I now have a growing collection of beige trousers and shirts that almost fills the cloth-framed wardrobe I bought in Aldi last year.

 

And then I go home. Often I pop into the organic vegan deli where the owners know me vaguely and sometimes I pop into the fruit and veg shop which smells so rich; that has piles of glistening tomatoes and stacks of glowing oranges and bundles of herbs. They are far too expensive.

 

It makes me think what my wife would think if she saw me buying value tomatoes and mushrooms past their sell-by date when not so long ago our weekly shop was always Fairtrade, always organic.

 

And I buy the Guardian. Every week I buy the Guardian on Saturday. I sit at home in my flat, in my untidy flat, and there I read about recipe for meals with pomegranate syrup and sumac, for marsh samphire and sea bass and I read the indignant articles about everything we all have to get indignant about.

 

I get a wee bit tired of being so predictably angry about everything, sometimes I catch sight of the heresy people feel about me when I say, the Israelis need somewhere to live too, the ineptitude with which I wonder if nuclear power is better than oil. Generally, though, I eat up the little injustices; store up my passion for this and that, the issues I am meant to be passionate about.

 

Mainly I read about that man in a band in the magazine who makes fun of his wife and children and dog every week; who makes fun of them so much that you know he loves them more than he knows how to hold his love.

 

I like him.
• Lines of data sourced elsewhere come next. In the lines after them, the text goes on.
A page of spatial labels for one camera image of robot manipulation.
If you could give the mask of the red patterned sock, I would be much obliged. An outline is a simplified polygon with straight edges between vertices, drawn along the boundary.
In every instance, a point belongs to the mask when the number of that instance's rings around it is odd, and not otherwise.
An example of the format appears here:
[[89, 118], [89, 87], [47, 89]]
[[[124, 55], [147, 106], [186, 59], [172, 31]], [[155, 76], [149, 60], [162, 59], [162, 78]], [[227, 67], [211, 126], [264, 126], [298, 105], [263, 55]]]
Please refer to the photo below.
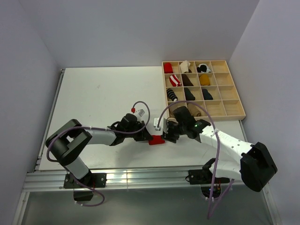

I could never talk to him but I would like to nod at him in the park when I walk the dog I don’t have. I like the photographs. I like the blind date page and imagine doing it myself. I love it when they have a great time together.

 

I look at the varied aged models with approval but still look to see which is the prettiest. The one I would like to walk along the beach holding hands with.

 

And then it is time to cook tea, take out the whisky and watch telly, to get that wee bit muzzy, a wee bit glaikit, a wee bit sad before going to bed and falling asleep with the light and the radio on. To wake and fumble for the light switch, to turn off the radio again and find my thoughts catching me up in the darkness; bundles of anxiety slipping round the corners of my mind, setting off alarms and; ‘What ifs’ and; ‘Why did she say that?’ and; ‘How will I do that?

 

And at times I deliberately make my jaw soft, make my forehead smooth and say, ‘Let those thoughts drift away, drift away like dandelion clocks. Let your anxiety fade from your mind and the quiet oasis of sleep take you away.

 

For a few seconds I find myself in limbo until, with a roar, the anxiety and the thinking rushes back in. Those dandelions have been flung into a rainstorm of cumulonimbus. They are flying all over the place, getting drenched by the heavy raindrops, and I am thinking, thinking, thinking and I don’t know what I am thinking but it is battering me. I hate the screech of my thoughts.

 

I turn the radio back on and it fades to a murmur that I do not notice, the world is an absence and I am not there anymore. I am gone. I am at peace.

 

In the morning I will wake to the tangled sheets. I will feel joy that I can lie still and do nothing, feel nothing, conscious just of the sensation of my toes at the end of the bedclothes and the downie still wrapped round my head. Conscious that at some point it will be time to sit on the couch drinking coffee and, because it is a Sunday, having toast and an egg at the bare table in the corner of the living room.